Pull every line with "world" from the data.

Supplied data -
----
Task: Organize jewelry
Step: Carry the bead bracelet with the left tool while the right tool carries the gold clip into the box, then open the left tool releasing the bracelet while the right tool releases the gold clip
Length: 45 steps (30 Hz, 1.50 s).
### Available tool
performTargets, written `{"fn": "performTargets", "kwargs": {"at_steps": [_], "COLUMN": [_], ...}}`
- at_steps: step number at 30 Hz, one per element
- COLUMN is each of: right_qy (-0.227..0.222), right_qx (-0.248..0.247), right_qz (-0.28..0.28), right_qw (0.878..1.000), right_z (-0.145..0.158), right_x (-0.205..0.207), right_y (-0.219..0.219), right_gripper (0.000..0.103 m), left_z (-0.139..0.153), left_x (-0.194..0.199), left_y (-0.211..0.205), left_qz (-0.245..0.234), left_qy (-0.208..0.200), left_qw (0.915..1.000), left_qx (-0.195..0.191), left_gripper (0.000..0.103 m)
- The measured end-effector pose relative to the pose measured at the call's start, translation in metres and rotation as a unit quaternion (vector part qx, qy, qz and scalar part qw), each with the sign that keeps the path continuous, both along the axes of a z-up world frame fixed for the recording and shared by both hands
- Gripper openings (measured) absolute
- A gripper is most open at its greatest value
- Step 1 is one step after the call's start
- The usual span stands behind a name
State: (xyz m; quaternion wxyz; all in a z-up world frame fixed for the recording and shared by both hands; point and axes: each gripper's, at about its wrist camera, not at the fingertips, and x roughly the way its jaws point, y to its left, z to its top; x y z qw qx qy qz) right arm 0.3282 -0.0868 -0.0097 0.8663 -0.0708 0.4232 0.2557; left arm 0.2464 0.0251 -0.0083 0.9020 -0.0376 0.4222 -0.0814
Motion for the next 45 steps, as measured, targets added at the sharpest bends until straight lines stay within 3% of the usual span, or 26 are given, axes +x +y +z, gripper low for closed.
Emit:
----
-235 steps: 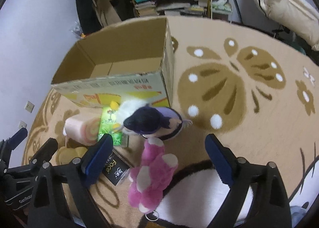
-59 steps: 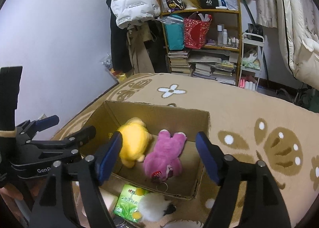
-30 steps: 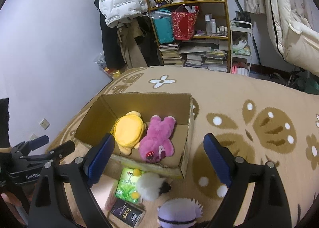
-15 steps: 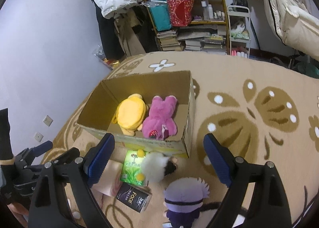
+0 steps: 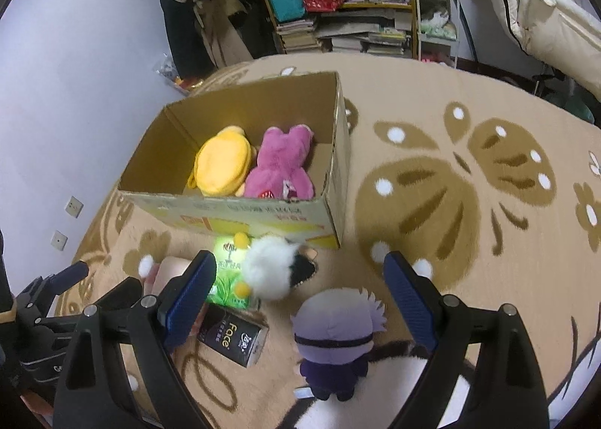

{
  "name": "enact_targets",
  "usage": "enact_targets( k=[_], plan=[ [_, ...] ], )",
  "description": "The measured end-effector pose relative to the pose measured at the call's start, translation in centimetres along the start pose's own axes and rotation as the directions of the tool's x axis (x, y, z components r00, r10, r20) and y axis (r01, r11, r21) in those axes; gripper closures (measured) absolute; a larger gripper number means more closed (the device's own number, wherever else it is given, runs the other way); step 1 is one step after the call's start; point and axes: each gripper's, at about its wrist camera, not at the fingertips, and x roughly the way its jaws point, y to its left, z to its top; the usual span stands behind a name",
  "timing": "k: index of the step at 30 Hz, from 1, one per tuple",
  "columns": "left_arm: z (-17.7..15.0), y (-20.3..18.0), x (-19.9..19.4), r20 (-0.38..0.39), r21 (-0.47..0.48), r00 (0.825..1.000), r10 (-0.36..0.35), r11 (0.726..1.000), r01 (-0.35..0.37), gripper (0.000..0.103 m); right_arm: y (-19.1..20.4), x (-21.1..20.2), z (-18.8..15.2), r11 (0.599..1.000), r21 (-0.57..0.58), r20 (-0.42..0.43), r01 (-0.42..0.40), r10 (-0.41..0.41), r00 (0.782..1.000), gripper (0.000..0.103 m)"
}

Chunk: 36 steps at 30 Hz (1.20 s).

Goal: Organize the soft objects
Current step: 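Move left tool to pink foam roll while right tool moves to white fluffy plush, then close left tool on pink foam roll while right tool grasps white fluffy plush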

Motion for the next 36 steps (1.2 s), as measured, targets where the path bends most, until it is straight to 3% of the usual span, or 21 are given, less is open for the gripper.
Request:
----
Answer box -
- The measured end-effector pose relative to the pose measured at the call's start, translation in metres and rotation as a unit quaternion (vector part qx, qy, qz and scalar part qw), each with the sign that keeps the path continuous, both along the axes of a z-up world frame fixed for the recording and shared by both hands
State: (xyz m; quaternion wxyz; all in a z-up world frame fixed for the recording and shared by both hands; point and axes: each gripper's, at about its wrist camera, not at the fingertips, and x roughly the way its jaws point, y to its left, z to its top; x y z qw qx qy qz) right arm 0.3282 -0.0868 -0.0097 0.8663 -0.0708 0.4232 0.2557; left arm 0.2464 0.0251 -0.0083 0.9020 -0.0376 0.4222 -0.0814

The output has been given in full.